TMI alert: I unfortunately got the Philippines equivalent of Montezuma’s Revenge so I spent some of my time on the island recovering from that, but the good times more than made up for it. Ian’s family was also wonderful in taking care of me during that time (thanks again guys!).

We ended up getting stuck on the island for a day longer than anticipated due to inclement weather and the ferries not being able to make it out to the island. When the skies finally cleared up on Thursday, we took the ferry back to Legazpi.

On Friday, my last full day in Bicol, I experienced the highlight of my trip. Ian and I took a jeepney to the city of Daraga, home to the iconic Cagsawa ruins and the jumping-off point for many Mayon Volcano-related excursions. We started with checking out the Cagsawa ruins. Too touristy for me, but it was still cool to see some historical Philippine architecture.



The belfry of this church is all that’s left after Mayon’s 1814 eruption buried the rest.
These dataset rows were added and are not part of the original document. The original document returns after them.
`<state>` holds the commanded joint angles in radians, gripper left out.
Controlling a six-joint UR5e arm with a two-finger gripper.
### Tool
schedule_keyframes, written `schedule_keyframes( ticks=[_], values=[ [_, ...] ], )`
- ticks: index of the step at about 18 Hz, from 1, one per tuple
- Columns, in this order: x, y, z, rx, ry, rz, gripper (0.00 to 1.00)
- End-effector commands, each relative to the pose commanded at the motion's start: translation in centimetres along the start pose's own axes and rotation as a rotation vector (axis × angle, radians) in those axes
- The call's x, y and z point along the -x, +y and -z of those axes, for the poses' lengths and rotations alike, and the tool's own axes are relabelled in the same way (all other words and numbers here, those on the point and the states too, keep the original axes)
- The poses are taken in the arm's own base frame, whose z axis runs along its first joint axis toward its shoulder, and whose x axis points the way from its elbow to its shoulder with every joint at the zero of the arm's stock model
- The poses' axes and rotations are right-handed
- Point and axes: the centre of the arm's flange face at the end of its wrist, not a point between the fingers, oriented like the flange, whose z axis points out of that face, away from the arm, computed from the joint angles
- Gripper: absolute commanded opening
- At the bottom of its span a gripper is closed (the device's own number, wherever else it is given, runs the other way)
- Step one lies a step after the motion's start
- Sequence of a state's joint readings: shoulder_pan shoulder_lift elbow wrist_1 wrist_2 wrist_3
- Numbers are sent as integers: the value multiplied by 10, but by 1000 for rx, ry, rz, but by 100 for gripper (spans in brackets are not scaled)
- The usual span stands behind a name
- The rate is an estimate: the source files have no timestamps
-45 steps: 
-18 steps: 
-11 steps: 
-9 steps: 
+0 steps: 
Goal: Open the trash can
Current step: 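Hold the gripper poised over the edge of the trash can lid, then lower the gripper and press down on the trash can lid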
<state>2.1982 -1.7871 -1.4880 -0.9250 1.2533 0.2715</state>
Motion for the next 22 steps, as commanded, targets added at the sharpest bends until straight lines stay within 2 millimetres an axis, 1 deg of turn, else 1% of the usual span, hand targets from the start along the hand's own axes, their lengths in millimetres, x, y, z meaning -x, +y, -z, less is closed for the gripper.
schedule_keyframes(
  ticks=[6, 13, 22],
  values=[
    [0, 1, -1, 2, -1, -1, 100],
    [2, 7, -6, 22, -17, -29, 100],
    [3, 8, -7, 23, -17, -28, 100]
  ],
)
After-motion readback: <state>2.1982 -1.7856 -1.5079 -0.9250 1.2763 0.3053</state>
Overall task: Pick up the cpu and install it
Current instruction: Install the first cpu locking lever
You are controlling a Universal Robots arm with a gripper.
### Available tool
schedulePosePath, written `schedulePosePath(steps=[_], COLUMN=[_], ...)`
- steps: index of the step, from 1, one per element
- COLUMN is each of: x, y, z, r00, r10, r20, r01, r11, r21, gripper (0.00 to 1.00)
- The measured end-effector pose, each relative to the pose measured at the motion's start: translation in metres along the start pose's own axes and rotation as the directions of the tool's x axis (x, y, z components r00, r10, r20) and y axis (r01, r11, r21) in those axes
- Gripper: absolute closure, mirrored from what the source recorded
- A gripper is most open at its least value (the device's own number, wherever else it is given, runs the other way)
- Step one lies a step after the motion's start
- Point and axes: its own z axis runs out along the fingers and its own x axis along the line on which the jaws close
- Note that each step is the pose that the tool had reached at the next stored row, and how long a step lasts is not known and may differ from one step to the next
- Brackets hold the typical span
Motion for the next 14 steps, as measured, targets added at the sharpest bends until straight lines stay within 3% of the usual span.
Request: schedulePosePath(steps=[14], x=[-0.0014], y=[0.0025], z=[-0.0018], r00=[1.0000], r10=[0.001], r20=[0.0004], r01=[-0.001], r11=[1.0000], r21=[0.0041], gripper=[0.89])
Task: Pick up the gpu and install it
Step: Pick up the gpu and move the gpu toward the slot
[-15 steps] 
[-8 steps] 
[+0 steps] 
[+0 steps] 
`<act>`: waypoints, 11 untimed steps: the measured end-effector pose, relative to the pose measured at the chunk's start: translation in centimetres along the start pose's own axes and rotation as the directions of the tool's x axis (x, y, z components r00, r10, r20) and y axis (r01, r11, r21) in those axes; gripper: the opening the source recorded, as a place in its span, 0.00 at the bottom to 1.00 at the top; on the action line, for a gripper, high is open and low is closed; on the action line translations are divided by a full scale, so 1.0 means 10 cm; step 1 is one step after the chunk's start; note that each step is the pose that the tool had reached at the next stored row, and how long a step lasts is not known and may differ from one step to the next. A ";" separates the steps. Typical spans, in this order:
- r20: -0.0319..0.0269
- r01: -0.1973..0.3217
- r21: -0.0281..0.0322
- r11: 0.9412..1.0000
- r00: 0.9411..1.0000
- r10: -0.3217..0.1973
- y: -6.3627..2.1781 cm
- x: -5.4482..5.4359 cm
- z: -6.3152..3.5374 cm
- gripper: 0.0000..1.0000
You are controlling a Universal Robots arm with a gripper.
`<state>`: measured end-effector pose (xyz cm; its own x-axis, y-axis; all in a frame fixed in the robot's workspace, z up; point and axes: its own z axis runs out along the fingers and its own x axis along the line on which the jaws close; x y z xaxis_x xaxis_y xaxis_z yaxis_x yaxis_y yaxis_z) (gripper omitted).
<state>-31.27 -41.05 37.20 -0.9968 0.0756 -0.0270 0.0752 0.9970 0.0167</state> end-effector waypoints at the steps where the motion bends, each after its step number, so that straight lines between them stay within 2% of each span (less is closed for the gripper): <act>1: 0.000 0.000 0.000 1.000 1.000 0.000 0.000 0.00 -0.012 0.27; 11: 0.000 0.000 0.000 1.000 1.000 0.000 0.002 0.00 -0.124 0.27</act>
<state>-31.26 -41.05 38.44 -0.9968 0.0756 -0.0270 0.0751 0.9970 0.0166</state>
From there, we stumbled across a tour company that did guided ATV rides around the outskirts of the Mayon Volcano. My host Ian wasn’t feeling too well so he said he wasn’t interested in doing it, but the tour guide offered me a discounted price, 1500 Php (~$30), which I think is a steal by Western standards. So I went ahead and did it!




It was cloudy literally the entire time I was in town, so this was the best shot I could take.

The entire tour was about 3 hours: an hour to get to this one park area, an hour spent at the park, and an hour getting back. At the park area, there was another guide who I followed to climb up to this helipad that overlooked Legazpi City and had a nice view of Mt. Mayon in the background. Instead of coming down the old-fashioned way, I decided to ride the zipline that they also had up there for 300 Php ($6). Good times. Since we didn’t start until around 3pm, we floored it on the way back so it wouldn’t be too dark, returning to the pavilion just as the sun was going down. What a way to wrap up my time here!

I had a great time, and while I can always recommend taking advantage of free activities when you’re budget traveling, it’s always a good idea to spend some money for a special adventure every once in a while. Don’t skimp on unique or memorable experiences just for the sake of saving a few dollars. I think one of the things that makes traveling so wonderful is that you’re able to do things that you wouldn’t be able to do back home. Don’t deprive yourself of that.

All in all, despite the rain and feeling under the weather for a couple days during my travels, I had a great week in Bicol. There’s a lot to do here, from Mt. Mayon adventures to swimming with whale sharks in Donsol (something I wanted to do but unfortunately didn’t have the time). If the Philippines is on your itinerary, make sure not to overlook Bicol.